## TASK TO CARRY OUT
If a line of the data below holds the string "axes", copy it.

## STORED DATA
*-*-*

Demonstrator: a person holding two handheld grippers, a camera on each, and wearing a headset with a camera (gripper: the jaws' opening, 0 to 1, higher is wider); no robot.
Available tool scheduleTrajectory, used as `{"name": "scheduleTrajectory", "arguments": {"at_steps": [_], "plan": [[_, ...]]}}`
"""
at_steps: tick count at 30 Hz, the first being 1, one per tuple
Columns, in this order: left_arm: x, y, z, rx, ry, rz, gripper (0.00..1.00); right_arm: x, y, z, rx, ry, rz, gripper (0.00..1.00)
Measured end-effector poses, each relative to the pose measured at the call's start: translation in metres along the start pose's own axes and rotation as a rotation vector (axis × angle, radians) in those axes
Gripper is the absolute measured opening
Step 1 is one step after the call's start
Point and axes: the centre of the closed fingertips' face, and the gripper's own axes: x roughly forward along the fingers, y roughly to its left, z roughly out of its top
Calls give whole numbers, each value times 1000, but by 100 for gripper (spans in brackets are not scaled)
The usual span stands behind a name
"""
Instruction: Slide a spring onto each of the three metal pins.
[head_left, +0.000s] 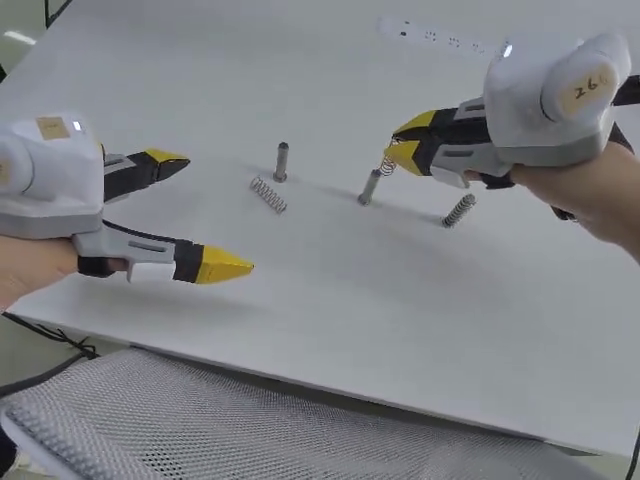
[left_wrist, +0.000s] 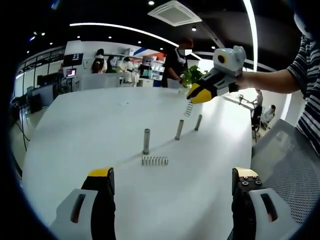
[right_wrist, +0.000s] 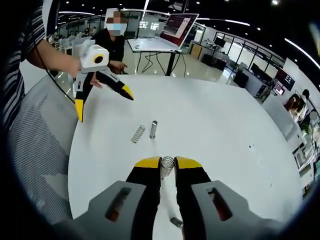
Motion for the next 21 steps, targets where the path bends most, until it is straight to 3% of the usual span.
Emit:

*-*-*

## SOLVED EXERCISE
Measured end-effector poses, each relative to the pose measured at the call's start: translation in metres along the start pose's own axes and rotation as a rotation vector (axis × angle, radians) in those axes
Point and axes: the centre of the closed fingertips' face, and the gripper's own axes: x roughly forward along the fingers, y roughly to its left, z roughly out of its top

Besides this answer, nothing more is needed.